WHAT YOU WILL DO >> Look below for the line that contains "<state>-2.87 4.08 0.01", then copy it and each following line exactly, through and including the line that contains "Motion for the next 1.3".

[Collected data entries]
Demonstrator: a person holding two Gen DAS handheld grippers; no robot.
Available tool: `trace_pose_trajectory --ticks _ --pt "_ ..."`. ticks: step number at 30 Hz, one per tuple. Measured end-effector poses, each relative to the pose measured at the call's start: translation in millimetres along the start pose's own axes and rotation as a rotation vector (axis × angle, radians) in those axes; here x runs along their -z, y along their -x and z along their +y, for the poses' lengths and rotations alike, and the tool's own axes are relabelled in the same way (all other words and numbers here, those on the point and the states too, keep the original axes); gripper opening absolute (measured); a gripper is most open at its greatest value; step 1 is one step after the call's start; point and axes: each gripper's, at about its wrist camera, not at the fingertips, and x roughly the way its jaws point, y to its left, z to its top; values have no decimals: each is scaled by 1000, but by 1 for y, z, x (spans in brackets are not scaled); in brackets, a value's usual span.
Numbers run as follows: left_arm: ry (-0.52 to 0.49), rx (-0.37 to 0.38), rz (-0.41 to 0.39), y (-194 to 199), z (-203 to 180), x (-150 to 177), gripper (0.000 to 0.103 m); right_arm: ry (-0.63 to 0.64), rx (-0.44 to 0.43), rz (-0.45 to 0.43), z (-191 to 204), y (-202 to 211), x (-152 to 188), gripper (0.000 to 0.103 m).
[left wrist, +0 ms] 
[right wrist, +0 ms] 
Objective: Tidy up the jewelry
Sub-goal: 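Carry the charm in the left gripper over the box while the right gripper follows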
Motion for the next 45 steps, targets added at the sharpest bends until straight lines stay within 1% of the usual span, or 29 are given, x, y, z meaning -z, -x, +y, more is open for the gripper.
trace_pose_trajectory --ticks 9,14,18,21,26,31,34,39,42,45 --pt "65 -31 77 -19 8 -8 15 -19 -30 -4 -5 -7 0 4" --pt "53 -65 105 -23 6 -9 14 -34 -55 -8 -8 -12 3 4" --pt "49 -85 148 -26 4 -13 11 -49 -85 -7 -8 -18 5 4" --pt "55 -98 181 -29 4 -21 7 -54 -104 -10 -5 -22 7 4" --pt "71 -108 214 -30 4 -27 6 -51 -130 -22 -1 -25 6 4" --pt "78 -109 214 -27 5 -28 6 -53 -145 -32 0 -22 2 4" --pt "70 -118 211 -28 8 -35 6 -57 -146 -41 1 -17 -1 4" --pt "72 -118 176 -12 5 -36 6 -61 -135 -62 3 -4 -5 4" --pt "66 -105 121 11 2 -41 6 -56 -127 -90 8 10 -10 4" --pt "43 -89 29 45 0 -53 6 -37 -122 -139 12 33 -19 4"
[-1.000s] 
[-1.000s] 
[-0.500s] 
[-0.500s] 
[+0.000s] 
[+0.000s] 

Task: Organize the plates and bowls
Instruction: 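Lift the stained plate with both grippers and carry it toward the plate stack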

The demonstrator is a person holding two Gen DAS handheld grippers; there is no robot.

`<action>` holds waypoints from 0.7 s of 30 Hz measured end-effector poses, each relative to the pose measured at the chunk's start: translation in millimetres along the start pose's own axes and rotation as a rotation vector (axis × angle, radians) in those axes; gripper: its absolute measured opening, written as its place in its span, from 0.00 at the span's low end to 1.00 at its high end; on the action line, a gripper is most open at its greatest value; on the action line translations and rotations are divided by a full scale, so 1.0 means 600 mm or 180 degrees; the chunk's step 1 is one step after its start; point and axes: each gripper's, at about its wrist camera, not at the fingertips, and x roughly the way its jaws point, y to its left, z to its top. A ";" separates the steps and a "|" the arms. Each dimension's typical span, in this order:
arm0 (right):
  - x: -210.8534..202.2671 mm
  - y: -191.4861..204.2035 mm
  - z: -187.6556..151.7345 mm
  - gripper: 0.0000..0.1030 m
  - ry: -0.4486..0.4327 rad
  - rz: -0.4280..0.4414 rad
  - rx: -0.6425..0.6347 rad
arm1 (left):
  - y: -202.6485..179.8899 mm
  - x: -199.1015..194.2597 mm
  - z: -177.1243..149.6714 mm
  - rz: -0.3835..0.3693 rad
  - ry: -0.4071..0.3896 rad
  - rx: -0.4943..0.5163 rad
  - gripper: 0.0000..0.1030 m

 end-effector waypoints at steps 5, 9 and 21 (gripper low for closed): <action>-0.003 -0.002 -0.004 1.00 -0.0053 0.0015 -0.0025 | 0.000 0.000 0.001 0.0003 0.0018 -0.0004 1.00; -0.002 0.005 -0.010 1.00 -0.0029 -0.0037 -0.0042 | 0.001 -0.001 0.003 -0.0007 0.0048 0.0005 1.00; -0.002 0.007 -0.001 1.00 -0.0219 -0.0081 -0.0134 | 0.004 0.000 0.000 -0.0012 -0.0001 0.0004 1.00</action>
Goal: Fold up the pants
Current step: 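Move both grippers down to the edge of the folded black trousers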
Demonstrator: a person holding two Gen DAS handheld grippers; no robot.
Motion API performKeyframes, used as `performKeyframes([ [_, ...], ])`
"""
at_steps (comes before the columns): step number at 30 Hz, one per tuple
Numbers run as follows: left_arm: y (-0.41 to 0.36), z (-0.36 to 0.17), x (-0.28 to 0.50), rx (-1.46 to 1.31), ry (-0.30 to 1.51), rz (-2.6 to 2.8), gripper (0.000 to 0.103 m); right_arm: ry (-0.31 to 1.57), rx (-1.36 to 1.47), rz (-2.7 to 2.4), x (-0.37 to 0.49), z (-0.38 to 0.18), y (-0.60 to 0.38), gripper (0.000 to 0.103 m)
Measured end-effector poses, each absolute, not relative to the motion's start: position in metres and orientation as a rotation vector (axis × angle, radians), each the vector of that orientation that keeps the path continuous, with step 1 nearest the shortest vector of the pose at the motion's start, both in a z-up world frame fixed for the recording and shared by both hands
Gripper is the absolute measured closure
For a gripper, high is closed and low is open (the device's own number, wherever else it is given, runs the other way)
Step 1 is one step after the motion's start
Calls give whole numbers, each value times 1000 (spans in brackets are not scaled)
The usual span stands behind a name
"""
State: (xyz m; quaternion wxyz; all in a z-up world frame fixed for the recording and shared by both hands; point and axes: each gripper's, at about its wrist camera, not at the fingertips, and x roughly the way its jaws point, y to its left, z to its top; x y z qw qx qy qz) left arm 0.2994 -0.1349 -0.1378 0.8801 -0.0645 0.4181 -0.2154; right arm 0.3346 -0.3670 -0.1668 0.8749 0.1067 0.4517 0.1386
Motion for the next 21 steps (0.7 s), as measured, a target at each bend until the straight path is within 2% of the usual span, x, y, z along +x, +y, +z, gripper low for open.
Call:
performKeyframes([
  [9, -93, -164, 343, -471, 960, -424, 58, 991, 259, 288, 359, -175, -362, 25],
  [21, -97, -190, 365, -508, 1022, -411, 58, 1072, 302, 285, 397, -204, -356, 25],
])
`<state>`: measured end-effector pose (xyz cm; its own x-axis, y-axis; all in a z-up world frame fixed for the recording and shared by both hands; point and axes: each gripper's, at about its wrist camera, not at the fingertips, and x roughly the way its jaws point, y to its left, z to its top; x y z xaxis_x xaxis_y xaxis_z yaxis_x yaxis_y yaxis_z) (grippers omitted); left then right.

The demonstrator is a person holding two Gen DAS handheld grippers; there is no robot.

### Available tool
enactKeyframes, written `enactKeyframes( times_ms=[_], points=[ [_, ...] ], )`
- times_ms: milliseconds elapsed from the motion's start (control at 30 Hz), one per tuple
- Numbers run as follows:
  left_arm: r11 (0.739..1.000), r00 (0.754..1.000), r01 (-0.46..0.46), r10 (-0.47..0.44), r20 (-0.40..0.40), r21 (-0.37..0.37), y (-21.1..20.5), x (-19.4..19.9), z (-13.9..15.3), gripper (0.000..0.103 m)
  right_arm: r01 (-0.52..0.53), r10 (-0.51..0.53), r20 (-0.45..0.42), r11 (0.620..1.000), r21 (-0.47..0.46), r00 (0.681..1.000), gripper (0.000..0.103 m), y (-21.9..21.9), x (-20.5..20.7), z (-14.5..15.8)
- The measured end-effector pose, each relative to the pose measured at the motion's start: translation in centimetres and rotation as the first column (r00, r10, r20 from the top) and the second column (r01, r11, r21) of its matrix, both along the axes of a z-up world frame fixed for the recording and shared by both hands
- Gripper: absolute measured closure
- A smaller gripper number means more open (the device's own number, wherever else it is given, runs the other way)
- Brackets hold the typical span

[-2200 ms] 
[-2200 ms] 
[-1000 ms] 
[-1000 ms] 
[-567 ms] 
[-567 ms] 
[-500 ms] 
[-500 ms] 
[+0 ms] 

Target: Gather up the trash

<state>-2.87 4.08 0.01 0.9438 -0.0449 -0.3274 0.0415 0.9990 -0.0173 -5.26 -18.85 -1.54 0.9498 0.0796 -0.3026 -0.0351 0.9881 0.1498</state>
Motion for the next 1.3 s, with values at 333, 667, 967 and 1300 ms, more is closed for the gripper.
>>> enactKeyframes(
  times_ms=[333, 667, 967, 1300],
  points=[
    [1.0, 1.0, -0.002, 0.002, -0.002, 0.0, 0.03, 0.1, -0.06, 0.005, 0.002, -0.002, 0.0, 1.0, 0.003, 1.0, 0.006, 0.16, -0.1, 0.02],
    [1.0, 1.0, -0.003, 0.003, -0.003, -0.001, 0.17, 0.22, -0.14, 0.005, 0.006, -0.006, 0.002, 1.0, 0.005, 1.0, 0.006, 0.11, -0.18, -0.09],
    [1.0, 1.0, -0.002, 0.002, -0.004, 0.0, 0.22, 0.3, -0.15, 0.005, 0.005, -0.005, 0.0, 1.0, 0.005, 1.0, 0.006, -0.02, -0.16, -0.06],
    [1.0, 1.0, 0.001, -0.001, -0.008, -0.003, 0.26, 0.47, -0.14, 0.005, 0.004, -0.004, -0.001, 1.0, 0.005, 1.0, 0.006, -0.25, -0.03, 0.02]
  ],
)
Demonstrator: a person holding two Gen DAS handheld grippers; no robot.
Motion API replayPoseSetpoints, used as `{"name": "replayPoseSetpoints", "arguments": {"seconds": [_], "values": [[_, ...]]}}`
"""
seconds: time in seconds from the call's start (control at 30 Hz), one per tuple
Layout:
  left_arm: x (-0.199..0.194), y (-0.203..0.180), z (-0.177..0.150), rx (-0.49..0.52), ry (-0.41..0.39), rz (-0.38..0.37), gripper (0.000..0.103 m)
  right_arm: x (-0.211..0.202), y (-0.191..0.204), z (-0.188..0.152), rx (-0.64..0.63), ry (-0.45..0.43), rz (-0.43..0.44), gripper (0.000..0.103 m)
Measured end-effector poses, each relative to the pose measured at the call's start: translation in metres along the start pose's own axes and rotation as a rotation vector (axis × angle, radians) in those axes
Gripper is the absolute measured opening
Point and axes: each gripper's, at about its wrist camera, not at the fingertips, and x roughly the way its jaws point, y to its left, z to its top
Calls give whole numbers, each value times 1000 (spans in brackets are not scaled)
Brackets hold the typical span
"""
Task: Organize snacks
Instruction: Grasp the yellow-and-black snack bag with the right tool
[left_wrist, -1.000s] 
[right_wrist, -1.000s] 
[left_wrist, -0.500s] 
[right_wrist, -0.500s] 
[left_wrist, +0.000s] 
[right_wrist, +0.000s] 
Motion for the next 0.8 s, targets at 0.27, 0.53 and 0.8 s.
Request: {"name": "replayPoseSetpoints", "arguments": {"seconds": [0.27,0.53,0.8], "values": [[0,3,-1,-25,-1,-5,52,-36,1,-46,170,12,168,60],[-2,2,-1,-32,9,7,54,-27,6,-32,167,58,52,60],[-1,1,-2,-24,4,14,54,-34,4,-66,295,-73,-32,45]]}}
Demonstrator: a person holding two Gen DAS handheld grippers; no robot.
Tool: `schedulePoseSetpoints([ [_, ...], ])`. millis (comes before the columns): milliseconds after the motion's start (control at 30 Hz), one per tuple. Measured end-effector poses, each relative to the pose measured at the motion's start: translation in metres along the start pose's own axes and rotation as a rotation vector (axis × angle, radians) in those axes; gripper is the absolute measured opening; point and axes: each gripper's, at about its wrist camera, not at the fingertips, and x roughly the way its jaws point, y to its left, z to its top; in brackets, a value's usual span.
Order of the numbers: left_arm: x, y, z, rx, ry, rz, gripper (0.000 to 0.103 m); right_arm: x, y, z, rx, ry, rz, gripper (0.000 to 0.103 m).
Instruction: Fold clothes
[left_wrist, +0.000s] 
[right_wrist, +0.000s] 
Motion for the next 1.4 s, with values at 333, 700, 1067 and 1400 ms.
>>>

PROBLEM SOLUTION >>
<state>-2.87 4.08 0.01 0.9438 -0.0449 -0.3274 0.0415 0.9990 -0.0173 -5.26 -18.85 -1.54 0.9498 0.0796 -0.3026 -0.0351 0.9881 0.1498</state>
Motion for the next 1.3 s, with values at 333, 667, 967 and 1300 ms, more is closed for the gripper.

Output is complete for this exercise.